Rhizoctonia solani is a soil pathogen and thus is affected by soil conditions. Black scurf and stem canker are more severe in soils that are cool and moist. Development of these diseases is favored by soil temperatures between 16 to 23 °C, while soil temperatures above 25°C reduce the severity of canker (1). The disease also tends to be more severe on dry light soils.The sexual stage of this pathogen can be found in infected potato plants but is not clear the role of basidiospores in the epidemiology of stem canker and black scurf in potato (7). It is believed that R. solani sclerotia (i.e., resistant structures) are the structures responsible for long distance dispersal (2).

Life cycle of R. solani on potato: Production of asexual spores is not observed in R. solani (3). Sclerotia formed at the end of the cropping season, allow the fungus to overwinter. The fungus can also survive on infested tubers left on the ground, soil, and debris. During the spring, potato plants from any stage can become infected by mycelia of the pathogen that spread underground from plant to plant.

Rhizoctonia solani is a cosmopolitan fungus and infects a wide variety of plant families (4). Most of the isolates responsible for potato stem canker and black scurf are found ubiquitously and within the AG-3 (9).

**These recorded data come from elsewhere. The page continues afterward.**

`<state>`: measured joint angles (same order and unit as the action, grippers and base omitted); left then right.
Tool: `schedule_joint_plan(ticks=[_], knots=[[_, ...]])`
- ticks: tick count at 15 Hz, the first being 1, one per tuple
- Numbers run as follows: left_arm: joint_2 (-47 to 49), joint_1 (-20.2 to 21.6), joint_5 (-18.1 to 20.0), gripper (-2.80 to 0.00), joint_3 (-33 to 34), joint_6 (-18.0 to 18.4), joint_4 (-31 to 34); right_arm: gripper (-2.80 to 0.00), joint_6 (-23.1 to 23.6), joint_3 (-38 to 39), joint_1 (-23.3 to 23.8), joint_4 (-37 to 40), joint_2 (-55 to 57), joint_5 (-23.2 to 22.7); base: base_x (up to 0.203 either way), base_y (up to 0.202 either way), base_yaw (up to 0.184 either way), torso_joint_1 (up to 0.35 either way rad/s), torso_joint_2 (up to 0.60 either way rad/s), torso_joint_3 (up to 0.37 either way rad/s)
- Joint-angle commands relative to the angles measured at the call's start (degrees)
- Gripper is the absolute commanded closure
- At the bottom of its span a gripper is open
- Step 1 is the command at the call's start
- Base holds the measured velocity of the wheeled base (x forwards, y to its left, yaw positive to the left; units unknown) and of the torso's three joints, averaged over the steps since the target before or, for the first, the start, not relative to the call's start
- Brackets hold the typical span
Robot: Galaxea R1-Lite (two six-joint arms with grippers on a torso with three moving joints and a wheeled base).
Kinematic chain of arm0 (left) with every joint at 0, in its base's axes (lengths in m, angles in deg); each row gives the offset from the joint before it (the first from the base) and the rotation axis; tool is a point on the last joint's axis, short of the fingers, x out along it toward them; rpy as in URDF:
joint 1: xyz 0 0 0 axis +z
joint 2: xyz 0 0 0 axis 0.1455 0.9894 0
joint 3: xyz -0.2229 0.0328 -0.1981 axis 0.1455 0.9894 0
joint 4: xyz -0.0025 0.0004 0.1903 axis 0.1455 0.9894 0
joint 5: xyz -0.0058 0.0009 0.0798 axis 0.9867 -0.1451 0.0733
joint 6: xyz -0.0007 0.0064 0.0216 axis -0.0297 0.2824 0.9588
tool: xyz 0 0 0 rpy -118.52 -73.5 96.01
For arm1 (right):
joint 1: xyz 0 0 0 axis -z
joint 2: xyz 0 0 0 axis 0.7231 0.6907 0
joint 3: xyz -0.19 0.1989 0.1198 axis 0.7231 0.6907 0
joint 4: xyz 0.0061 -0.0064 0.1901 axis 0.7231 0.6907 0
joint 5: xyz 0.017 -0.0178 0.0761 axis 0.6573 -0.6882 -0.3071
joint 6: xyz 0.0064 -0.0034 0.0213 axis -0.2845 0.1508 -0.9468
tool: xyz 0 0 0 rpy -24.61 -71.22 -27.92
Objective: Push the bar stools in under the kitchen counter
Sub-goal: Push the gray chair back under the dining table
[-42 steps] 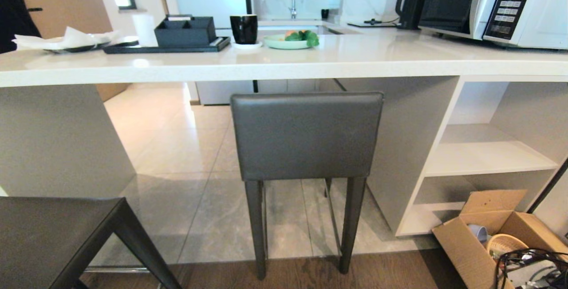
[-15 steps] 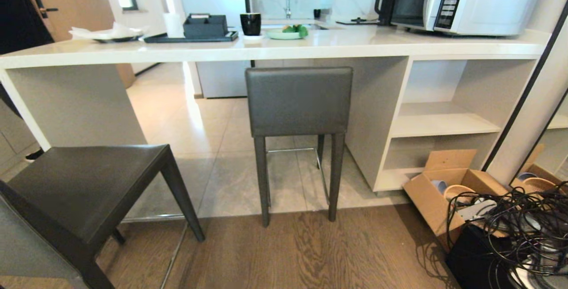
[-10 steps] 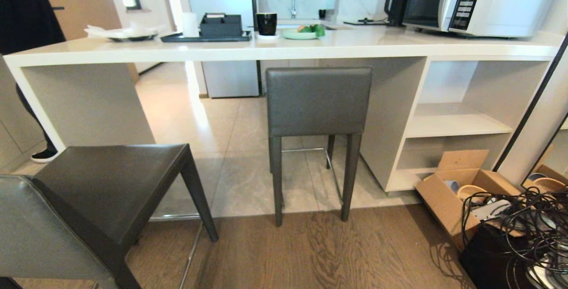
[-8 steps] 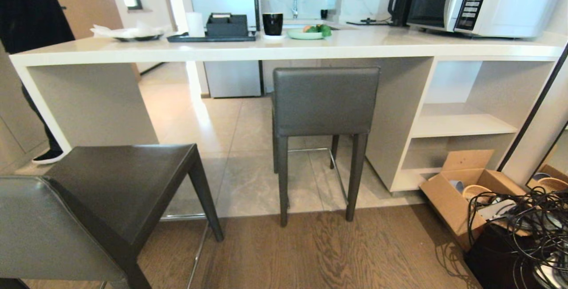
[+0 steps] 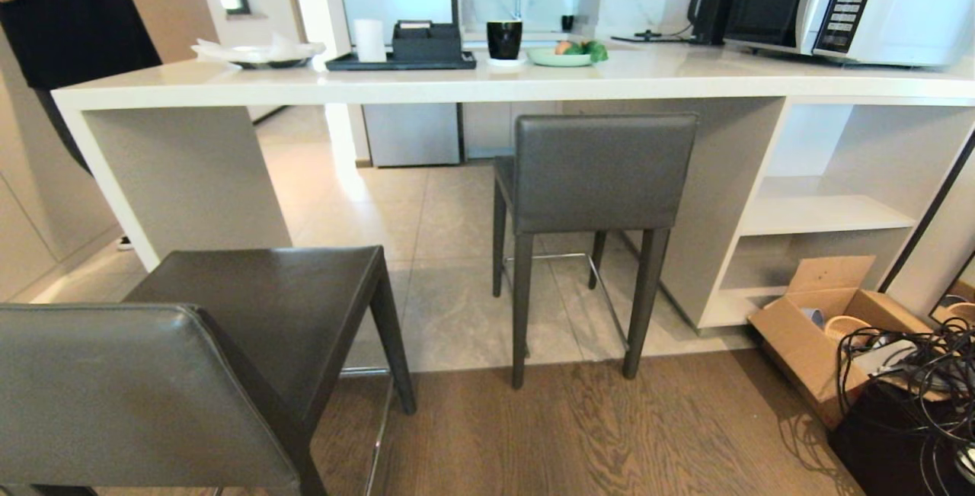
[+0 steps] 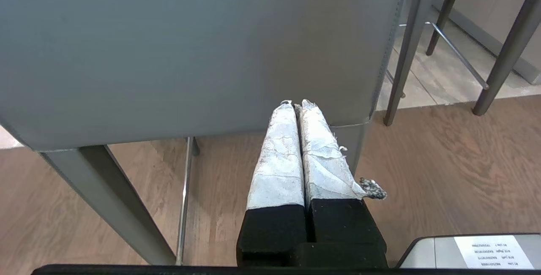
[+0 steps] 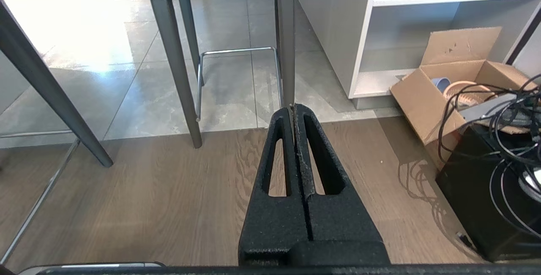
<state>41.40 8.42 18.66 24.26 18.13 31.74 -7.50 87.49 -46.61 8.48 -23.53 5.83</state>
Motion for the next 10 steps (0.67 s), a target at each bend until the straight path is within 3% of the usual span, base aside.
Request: schedule_joint_plan(ticks=[1, 7, 10], knots=[[0.1, 0.04, 0.03, 0.0, 0.06, 0.0, 0.0, 0.0, 0.01, 0.0, -0.06, 0.02, 0.09, 0.0, 0.0, 0.0, 0.0, 0.0, 0.0, 0.0], [0.1, 0.04, 0.03, 0.0, 0.06, 0.0, 0.0, 0.0, 0.01, 0.0, -0.06, 0.02, 0.09, 0.03, 0.0, 0.0, 0.0, 0.0, 0.0, 0.0], [0.1, 0.04, 0.03, 0.0, 0.06, 0.08, 0.0, 0.0, 0.0, 0.0, -0.06, 0.02, 0.09, 0.0, -0.14, 0.0, 0.001, 0.007, 0.0, 0.001]])
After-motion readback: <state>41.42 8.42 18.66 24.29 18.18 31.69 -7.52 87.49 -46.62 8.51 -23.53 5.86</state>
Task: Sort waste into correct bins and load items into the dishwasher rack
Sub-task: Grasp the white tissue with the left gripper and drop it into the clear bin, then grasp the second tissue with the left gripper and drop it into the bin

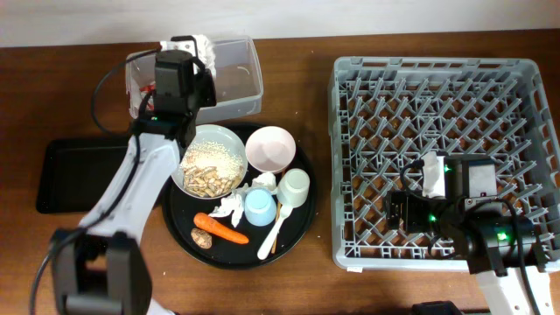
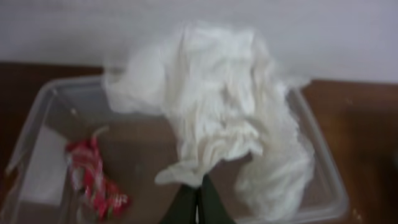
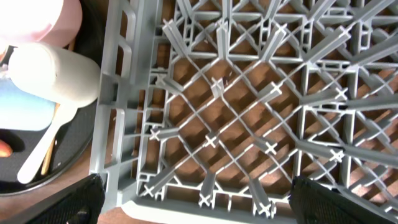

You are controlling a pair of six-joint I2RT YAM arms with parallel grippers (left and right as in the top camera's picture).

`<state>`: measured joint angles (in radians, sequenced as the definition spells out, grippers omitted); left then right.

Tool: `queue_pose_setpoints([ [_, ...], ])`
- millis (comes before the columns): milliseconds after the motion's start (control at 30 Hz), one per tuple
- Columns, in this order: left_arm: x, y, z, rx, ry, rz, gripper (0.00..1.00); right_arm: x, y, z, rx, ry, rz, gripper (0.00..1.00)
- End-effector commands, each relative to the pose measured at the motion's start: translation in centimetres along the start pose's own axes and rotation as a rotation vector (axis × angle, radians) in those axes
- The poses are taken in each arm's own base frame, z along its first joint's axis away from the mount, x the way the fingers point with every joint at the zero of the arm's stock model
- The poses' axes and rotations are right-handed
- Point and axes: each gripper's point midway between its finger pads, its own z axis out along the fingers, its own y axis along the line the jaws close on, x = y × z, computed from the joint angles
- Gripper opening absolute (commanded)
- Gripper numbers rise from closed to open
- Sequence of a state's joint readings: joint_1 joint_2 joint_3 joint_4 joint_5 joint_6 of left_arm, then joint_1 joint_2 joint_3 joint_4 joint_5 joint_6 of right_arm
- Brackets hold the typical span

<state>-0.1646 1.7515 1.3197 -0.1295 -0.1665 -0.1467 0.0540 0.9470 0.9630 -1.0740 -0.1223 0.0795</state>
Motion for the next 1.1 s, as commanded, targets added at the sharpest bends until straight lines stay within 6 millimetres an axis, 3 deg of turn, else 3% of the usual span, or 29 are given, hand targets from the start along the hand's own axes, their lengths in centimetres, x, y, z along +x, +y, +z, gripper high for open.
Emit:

Management of the disease should not rely solely on chemical control. It must be achieved through the combination of multiple management strategies:

  • Conduct a soil test prior to establishment of the crop to know nutrient content and soil pH. Low pH is not conducive for disease development.
  • Use disease-free soil. Avoid areas with history of potato production or history of potato scurf and stem canker.
  • Use certified potato seed and assure disease-free propagation material. If seed is not certified, it should be treated with antagonists or fungicides before planting.
  • Perform long rotations (i.e., 3 or more years) to produce a significant reduction on the inoculum of R. solani. Rotations with canola, barley, or sweet corn have been recommended in the literature for reduction of Rhizoctonia inoculum and enhancement in potato quality.
  • Separate tubers from crop residues after destruction of the stem to prevent an increase in black scurf.
  • Plant less susceptible cultivars. There are differences in susceptibilities among potato cultivars, however resistant cultivars have not been developed yet.
  • Consult your local extension specialist for legal and efficacious fungicide products available in your state. Remember, the label is the law and the product applicator is responsible for reading and following all chemical labeling.

Typical characteristics of this genus include brown pigmented hyphae and constrictions at the base of the branching hyphae, which are oriented at a right angle from the main hypha. The hyphae are broad and multinucleate, lack clamp connections, and are usually fast growing. Hyphae septa have dolipores with discontinuous parenthesomes. The hyphae are monilioid and sclerotia are produced in culture (3, 6). The lack of diagnostic morphological characters at the species level makes morphological differentiation among different species difficult. However, isolates can be classified by hyphal interaction, biochemical characteristics, pathogenicity and ultimately, by molecular techniques using genetic markers. Biological tests for pathogenicity are time consuming and require space. Molecular tests can be expensive but can provide a more accurate diagnosis. One of the most appropriate methods for diagnosis of Rhizoctonia to the species level is by ribosomal DNA internal transcribed spacer (ITS) sequence analysis (9).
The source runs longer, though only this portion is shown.